EXERCISE –
The entries below are to be returned as written, with all pictures dropped.

AVAILABLE DATA –
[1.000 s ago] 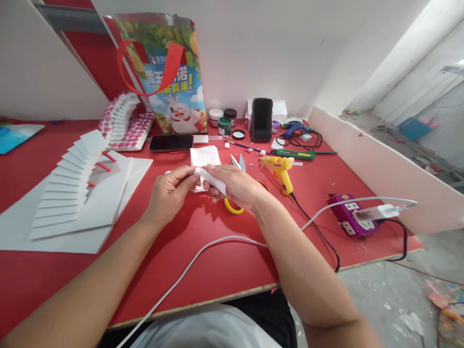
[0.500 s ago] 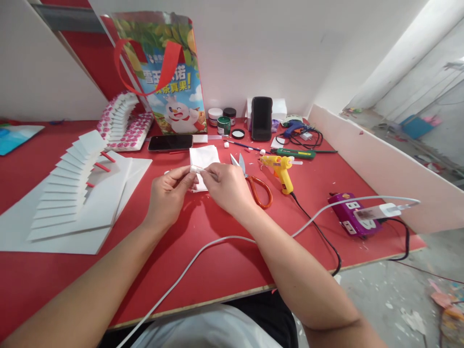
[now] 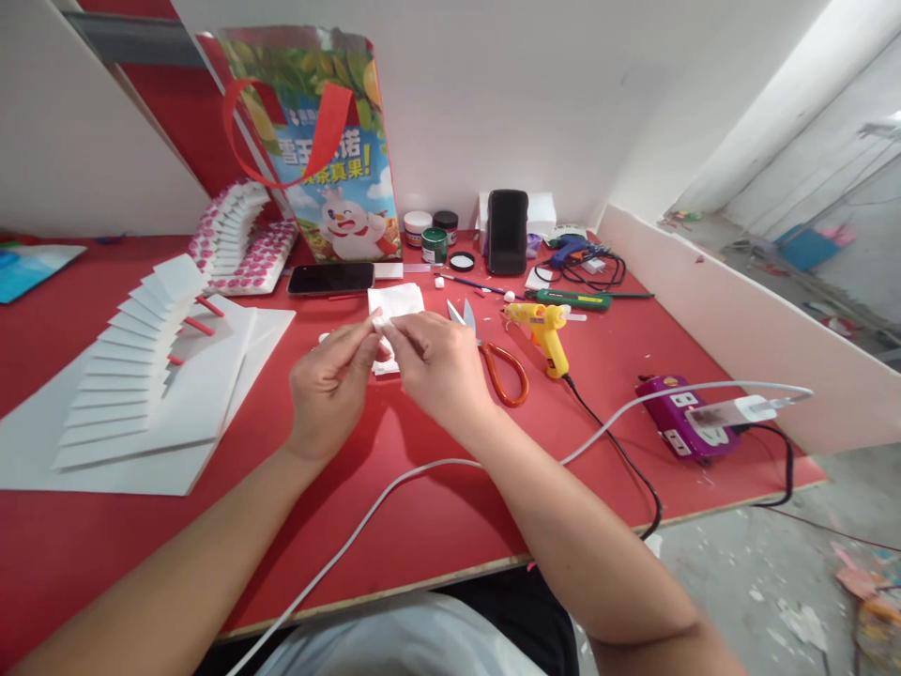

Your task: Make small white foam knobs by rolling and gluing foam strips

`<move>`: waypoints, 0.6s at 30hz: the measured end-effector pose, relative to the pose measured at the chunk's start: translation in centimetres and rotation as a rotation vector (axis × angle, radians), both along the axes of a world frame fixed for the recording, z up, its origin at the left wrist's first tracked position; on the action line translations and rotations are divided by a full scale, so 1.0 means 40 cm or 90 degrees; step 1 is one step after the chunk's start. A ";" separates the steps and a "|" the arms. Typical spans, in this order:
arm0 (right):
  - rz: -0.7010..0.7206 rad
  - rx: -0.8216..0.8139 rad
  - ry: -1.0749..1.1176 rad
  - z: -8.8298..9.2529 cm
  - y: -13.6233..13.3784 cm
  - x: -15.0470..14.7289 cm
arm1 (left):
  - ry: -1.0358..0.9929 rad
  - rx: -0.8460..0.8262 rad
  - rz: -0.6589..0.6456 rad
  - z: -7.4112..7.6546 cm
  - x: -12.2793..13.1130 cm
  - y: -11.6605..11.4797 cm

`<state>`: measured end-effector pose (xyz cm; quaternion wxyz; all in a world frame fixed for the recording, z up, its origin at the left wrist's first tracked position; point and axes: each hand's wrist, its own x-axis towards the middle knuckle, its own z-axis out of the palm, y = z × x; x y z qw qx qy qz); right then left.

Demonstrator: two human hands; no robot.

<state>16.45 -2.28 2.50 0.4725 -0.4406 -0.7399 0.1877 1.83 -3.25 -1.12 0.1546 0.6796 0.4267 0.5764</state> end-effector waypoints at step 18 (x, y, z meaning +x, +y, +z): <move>-0.036 -0.041 -0.035 -0.001 0.004 0.003 | -0.083 -0.133 -0.067 0.022 -0.014 0.005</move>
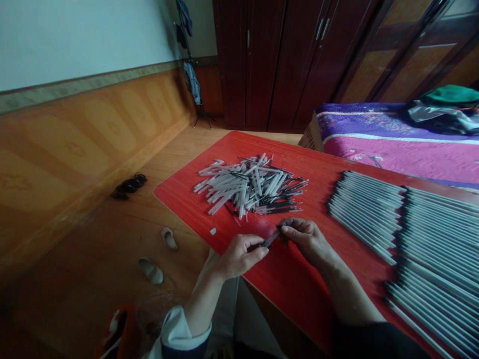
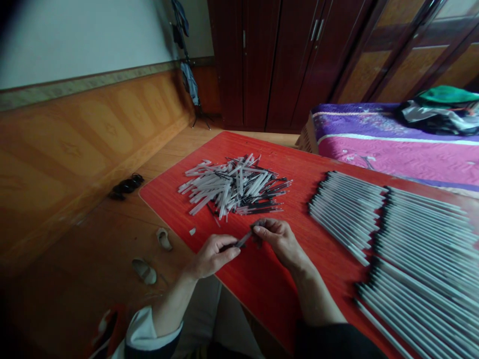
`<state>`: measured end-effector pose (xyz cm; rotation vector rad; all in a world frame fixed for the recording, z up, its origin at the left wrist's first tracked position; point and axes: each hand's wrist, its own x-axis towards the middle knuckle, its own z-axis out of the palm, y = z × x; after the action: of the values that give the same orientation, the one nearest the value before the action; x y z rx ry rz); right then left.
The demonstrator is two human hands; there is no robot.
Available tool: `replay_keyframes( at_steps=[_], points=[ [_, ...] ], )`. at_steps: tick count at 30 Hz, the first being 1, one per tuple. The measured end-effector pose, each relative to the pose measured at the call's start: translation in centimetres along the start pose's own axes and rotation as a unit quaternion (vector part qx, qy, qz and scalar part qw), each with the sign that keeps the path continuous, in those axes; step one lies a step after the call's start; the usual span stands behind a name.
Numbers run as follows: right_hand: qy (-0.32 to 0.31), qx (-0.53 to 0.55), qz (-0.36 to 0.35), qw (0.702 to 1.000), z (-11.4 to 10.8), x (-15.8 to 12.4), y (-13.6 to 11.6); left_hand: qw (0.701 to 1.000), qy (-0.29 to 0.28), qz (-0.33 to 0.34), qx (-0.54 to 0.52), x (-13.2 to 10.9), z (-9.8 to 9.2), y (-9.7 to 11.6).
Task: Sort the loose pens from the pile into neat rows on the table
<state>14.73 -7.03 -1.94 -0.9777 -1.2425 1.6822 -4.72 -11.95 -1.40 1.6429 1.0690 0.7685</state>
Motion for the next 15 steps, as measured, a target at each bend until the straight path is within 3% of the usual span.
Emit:
replay_keyframes(
  at_steps=[8, 15],
  points=[
    [0.085, -0.044, 0.009, 0.995, 1.2, 0.1, 0.0, 0.999, 0.032, 0.014, 0.038, 0.0, 0.3, 0.3],
    [0.102, -0.005, 0.022, 0.995, 1.1, 0.2, 0.3, 0.998, 0.036, 0.02, 0.042, 0.0, 0.4, 0.2]
  ],
)
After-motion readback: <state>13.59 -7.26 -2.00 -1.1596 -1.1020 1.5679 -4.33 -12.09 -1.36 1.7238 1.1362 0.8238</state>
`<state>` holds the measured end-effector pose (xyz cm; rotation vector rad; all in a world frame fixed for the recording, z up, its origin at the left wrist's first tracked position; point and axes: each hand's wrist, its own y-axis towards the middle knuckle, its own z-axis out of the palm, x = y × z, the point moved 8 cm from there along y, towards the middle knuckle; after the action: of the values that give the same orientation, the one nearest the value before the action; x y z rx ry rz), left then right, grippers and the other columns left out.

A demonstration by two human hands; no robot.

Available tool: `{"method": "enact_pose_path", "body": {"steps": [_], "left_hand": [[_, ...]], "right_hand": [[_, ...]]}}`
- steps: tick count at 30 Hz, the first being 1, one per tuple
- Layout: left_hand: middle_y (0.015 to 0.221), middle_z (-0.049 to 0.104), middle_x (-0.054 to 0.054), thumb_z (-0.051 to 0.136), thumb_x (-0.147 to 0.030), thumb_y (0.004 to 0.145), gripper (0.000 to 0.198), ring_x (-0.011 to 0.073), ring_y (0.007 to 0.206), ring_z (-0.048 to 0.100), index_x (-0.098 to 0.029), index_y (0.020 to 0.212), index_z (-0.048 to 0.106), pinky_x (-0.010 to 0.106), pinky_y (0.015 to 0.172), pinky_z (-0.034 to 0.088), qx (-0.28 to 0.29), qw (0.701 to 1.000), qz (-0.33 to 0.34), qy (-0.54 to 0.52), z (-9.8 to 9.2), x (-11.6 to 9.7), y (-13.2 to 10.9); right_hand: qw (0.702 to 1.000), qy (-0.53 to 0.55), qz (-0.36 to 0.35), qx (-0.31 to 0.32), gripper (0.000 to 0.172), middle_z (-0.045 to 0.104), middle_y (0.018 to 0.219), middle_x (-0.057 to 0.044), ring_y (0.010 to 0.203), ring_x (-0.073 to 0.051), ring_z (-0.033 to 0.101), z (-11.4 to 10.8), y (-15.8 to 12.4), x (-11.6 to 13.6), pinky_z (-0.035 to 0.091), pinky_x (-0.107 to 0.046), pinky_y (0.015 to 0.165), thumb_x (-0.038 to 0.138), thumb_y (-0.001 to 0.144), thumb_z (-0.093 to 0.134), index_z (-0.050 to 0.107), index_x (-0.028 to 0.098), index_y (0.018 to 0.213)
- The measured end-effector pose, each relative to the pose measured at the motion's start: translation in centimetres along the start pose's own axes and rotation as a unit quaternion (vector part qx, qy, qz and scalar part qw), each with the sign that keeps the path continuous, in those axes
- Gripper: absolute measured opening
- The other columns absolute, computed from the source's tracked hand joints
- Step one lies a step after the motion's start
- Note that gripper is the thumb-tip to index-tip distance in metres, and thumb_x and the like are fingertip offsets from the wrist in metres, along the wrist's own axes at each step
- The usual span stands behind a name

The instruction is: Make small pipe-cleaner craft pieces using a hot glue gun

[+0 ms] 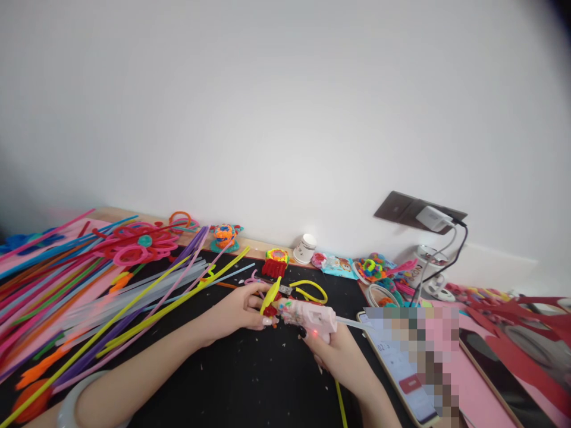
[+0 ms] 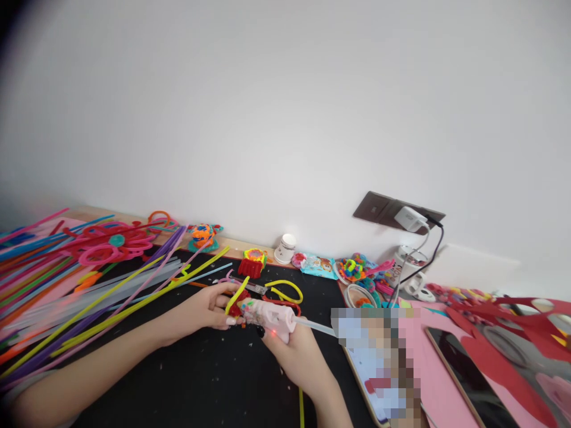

EXPECTED ANSWER –
[1.000 s ago] 
[0.500 s ago] 
[now] 

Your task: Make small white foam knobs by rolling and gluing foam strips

`<move>`: waypoints, 0.6s at 30hz: the measured end-effector pose, relative to the pose measured at the chunk's start: translation in centimetres and rotation as a rotation vector (axis × angle, radians), both along the axes of a world frame fixed for the recording, z up, its origin at the left wrist's first tracked position; on the action line translations and rotations are divided by a full scale, so 1.0 means 40 cm or 90 degrees; step 1 is one step after the chunk's start. A ";" separates the steps and a "|" the arms. Typical spans, in this order:
arm0 (right):
  - rz: -0.7010..0.7206 rad
  - rx: -0.8216..0.8139 rad
  - ry: -1.0749..1.1176 rad
  - z: -8.8298..9.2529 cm
  - y: -13.6233..13.3784 cm
  - x: -15.0470..14.7289 cm
arm1 (left):
  - ry: -1.0358..0.9929 rad
  - rx: -0.8460..0.8262 rad
  - rz: -0.6589..0.6456 rad
  - z: -7.4112..7.6546 cm
  - x: -12.2793..13.1130 cm
  - y: -11.6605..11.4797 cm

`<state>`: measured end-effector pose (xyz cm; quaternion wxyz; all in a world frame fixed for the recording, z up, its origin at the left wrist's first tracked position; point and axes: each hand's wrist, its own x-axis towards the middle knuckle, its own z-axis out of the palm, y = z × x; x y z qw qx qy qz); right then left.

Demonstrator: two human hands; no robot.

<state>16.45 -2.28 2.50 0.4725 -0.4406 -0.7399 0.1877 1.83 -3.25 -1.12 0.1546 0.6796 0.4267 0.5764</state> end-effector waypoints at step 18 (x, y, z meaning +x, +y, +z): <move>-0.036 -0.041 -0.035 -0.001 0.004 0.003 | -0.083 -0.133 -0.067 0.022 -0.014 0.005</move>
`<state>`: measured end-effector pose (xyz cm; rotation vector rad; all in a world frame fixed for the recording, z up, its origin at the left wrist's first tracked position; point and axes: each hand's wrist, its own x-axis towards the middle knuckle, its own z-axis out of the palm, y = z × x; after the action: of the values that give the same orientation, the one nearest the value before the action; x y z rx ry rz); right then left.
The demonstrator is two human hands; there is no robot.
Available tool: `replay_keyframes( at_steps=[_], points=[ [_, ...] ], )`. at_steps: tick count at 30 Hz, the first being 1, one per tuple. The measured end-effector pose, each relative to the pose measured at the call's start: translation in centimetres along the start pose's own axes and rotation as a unit quaternion (vector part qx, qy, qz and scalar part qw), each with the sign that keeps the path continuous, in those axes; step one lies a step after the call's start; the usual span stands behind a name.
Numbers run as follows: right_hand: qy (-0.32 to 0.31), qx (-0.53 to 0.55), qz (-0.36 to 0.35), qw (0.702 to 1.000), z (-11.4 to 10.8), x (-15.8 to 12.4), y (-13.6 to 11.6); left_hand: qw (0.701 to 1.000), qy (-0.29 to 0.28), qz (-0.33 to 0.34), qx (-0.54 to 0.52), x (-13.2 to 10.9), z (-9.8 to 9.2), y (-9.7 to 11.6).
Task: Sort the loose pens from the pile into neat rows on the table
<state>14.73 -7.03 -1.94 -0.9777 -1.2425 1.6822 -4.72 -11.95 -1.40 1.6429 1.0690 0.7685</state>
Motion for the next 15 steps, as measured, a target at each bend until the straight path is within 3% of the usual span.
Emit:
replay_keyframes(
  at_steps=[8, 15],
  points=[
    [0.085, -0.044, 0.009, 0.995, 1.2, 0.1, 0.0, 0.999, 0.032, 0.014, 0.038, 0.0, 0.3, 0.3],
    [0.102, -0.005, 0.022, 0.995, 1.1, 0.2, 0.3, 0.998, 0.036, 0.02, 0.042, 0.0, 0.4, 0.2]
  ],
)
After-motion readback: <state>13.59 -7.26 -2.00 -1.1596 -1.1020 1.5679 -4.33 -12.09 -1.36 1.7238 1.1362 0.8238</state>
`<state>` holds the measured end-effector pose (xyz cm; rotation vector rad; all in a world frame fixed for the recording, z up, its origin at the left wrist's first tracked position; point and axes: each hand's wrist, its own y-axis towards the middle knuckle, its own z-axis out of the palm, x = y × z, the point moved 8 cm from there along y, towards the middle knuckle; after the action: of the values that give the same orientation, the one nearest the value before the action; x y z rx ry rz), left then right, grippers and the other columns left out.

A demonstration by two human hands; no robot.

Available tool: `{"method": "enact_pose_path", "body": {"steps": [_], "left_hand": [[_, ...]], "right_hand": [[_, ...]]}}`
- steps: tick count at 30 Hz, the first being 1, one per tuple
- Layout: left_hand: middle_y (0.015 to 0.221), middle_z (-0.049 to 0.104), middle_x (-0.054 to 0.054), thumb_z (-0.051 to 0.136), thumb_x (-0.147 to 0.030), thumb_y (0.004 to 0.145), gripper (0.000 to 0.198), ring_x (-0.011 to 0.073), ring_y (0.007 to 0.206), ring_z (-0.048 to 0.100), index_x (-0.098 to 0.029), index_y (0.020 to 0.212), index_z (-0.048 to 0.106), pinky_x (-0.010 to 0.106), pinky_y (0.015 to 0.172), pinky_z (-0.034 to 0.088), qx (-0.28 to 0.29), qw (0.701 to 1.000), qz (-0.33 to 0.34), qy (-0.54 to 0.52), z (-9.8 to 9.2), x (-11.6 to 9.7), y (-13.2 to 10.9); right_hand: qw (0.702 to 1.000), qy (-0.53 to 0.55), qz (-0.36 to 0.35), qx (-0.31 to 0.32), gripper (0.000 to 0.172), middle_z (-0.045 to 0.104), middle_y (0.018 to 0.219), middle_x (-0.057 to 0.044), ring_y (0.010 to 0.203), ring_x (-0.073 to 0.051), ring_z (-0.033 to 0.101), z (-11.4 to 10.8), y (-15.8 to 12.4), x (-11.6 to 13.6), pinky_z (-0.035 to 0.091), pinky_x (-0.107 to 0.046), pinky_y (0.015 to 0.165), thumb_x (-0.038 to 0.138), thumb_y (-0.001 to 0.144), thumb_z (-0.093 to 0.134), index_z (-0.050 to 0.107), index_x (-0.028 to 0.098), index_y (0.018 to 0.213)
- The measured end-effector pose, each relative to the pose measured at the motion's start: translation in centimetres along the start pose's own axes and rotation as a unit quaternion (vector part qx, qy, qz and scalar part qw), each with the sign that keeps the path continuous, in those axes
- Gripper: absolute measured opening
- The other columns absolute, computed from the source's tracked hand joints
- Step one lies a step after the motion's start
- Note that gripper is the thumb-tip to index-tip distance in metres, and thumb_x and the like are fingertip offsets from the wrist in metres, along the wrist's own axes at each step
- The usual span stands behind a name

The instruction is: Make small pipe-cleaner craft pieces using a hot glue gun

[+0 ms] 
[+0 ms] 

What the exercise required is now done.